There were defeats as well, like learning guitar and piano although both were not due to his lack of enthusiasm but that both would require long-term financial and time commitments. Most times I also have to be the secondary teacher.
Hard decisions have to be made all the time because life has to go on. When we stumbled onto Hands Percussions, I thought that we have finally found the right fit. The teachers and students were very welcoming of Nicholas and we even performed to an audience. All seemed well and good until Covid-19 landed on us.
Two other major fails for me are that Nicholas does not know how to read and count. These 2 items have been in my “to-do-list” for the past many years. I have never really got them off the ground.
It was a start and stop kind of campaign. I thought 2019 was to be the year to start again, but that faltered and I got distracted with every other thing, including Covid-19. And, because it is tough. For me.
This year I am re-visiting the 2 items.
Thankfully, there is no time line for any form of learning. Science has shown that the brain can learn or re-learn things. I think the brain also gets excited when it knows it is going to learn something new or gets re-wired and that the dormant parts would appreciate getting woken up.
Knowing that he is an intuitive and experiential learner, I thought I could teach him to read and count using recipes but that did not quite work out. When faced with a wall, I surrender; easily, and feel that I should leave it for another day which then stretched into weeks, months and years.

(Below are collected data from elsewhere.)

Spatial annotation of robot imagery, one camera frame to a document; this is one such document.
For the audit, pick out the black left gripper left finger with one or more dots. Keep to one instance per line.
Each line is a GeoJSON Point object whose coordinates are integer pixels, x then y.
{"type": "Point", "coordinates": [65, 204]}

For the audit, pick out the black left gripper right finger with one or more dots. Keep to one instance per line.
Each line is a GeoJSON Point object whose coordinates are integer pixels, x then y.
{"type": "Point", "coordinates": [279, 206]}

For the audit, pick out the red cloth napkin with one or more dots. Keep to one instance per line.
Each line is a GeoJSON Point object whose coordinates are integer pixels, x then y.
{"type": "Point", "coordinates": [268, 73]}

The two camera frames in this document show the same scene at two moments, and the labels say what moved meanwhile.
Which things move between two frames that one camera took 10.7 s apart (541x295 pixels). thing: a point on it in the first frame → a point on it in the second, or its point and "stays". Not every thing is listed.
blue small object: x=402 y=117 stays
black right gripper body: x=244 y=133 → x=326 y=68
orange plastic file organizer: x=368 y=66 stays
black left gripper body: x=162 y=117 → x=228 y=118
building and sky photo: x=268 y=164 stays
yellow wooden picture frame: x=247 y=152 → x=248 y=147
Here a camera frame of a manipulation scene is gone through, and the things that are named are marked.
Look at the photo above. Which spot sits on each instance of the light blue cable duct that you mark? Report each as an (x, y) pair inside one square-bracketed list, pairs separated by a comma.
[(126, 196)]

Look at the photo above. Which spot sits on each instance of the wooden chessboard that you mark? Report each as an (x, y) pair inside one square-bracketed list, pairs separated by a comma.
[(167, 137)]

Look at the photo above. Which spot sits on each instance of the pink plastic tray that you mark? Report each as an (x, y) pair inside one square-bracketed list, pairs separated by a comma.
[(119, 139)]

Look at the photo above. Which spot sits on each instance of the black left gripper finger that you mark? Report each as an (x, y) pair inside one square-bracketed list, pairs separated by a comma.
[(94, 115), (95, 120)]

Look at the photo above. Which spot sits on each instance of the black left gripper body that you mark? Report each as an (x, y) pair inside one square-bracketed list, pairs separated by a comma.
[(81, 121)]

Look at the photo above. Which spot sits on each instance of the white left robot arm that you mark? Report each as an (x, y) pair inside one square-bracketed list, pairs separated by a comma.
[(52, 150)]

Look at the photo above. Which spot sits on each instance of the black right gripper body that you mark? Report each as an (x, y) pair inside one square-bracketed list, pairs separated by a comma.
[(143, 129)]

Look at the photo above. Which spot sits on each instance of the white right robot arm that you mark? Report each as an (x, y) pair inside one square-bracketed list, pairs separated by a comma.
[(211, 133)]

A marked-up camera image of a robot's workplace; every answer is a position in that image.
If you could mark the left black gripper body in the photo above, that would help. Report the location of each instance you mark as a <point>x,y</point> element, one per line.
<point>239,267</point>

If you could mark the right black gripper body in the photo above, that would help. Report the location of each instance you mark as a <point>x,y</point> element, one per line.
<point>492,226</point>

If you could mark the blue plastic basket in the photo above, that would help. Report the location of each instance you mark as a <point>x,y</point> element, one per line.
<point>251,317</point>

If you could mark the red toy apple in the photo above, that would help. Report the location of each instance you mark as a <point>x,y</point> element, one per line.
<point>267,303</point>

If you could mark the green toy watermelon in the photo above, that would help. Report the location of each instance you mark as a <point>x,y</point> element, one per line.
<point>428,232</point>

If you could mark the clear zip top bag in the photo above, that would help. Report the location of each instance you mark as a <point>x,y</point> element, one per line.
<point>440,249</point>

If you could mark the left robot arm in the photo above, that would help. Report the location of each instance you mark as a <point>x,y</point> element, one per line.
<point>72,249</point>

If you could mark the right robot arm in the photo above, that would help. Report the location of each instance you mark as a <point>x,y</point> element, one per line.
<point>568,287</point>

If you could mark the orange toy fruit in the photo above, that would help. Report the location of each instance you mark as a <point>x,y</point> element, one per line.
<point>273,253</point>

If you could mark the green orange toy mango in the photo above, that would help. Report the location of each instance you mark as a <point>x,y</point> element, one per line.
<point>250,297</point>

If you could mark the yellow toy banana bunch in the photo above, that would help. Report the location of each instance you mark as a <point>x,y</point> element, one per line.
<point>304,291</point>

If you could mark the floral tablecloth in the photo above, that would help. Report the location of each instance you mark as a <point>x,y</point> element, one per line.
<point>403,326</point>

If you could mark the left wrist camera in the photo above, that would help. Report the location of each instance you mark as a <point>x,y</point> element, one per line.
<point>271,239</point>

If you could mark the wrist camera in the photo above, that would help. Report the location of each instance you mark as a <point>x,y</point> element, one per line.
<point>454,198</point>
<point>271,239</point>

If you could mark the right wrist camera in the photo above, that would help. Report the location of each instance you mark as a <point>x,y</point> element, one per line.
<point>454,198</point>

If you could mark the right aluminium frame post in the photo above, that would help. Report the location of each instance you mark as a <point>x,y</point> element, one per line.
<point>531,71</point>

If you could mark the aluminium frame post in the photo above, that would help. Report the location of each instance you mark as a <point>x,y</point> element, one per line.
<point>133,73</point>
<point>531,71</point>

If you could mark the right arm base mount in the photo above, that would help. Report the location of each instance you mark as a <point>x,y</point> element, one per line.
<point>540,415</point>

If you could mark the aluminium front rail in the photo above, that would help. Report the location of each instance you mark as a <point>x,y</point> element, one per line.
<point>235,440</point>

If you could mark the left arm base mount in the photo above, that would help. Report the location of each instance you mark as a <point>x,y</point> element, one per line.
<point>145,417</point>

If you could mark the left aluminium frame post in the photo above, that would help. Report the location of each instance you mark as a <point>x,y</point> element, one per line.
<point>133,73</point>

Definitely there are many, many creative ways to teach reading but I lack patience and Nicholas needs time. A lot of both are needed.
This year, I have started with the handphone as a tool to teach him to recognise words and read. He needs to identify the symbols, names of people as well as to use the phone to call and answer calls. I would like to teach him to take pictures and videos and improvise the language part from there. I have also dusted the tried and tested Peter and Jane books and doing the old-fashioned reading out loud method. Perhaps this will be a good year.
Counting? I will leave that for another birthday and pray for honest people.
The two most powerful warriors are patience and time. – Leo Tolstoy, War and Peace.
N.B.: Main picture is of Nicholas at 26 years old, in this Year of the Tiger, 2022.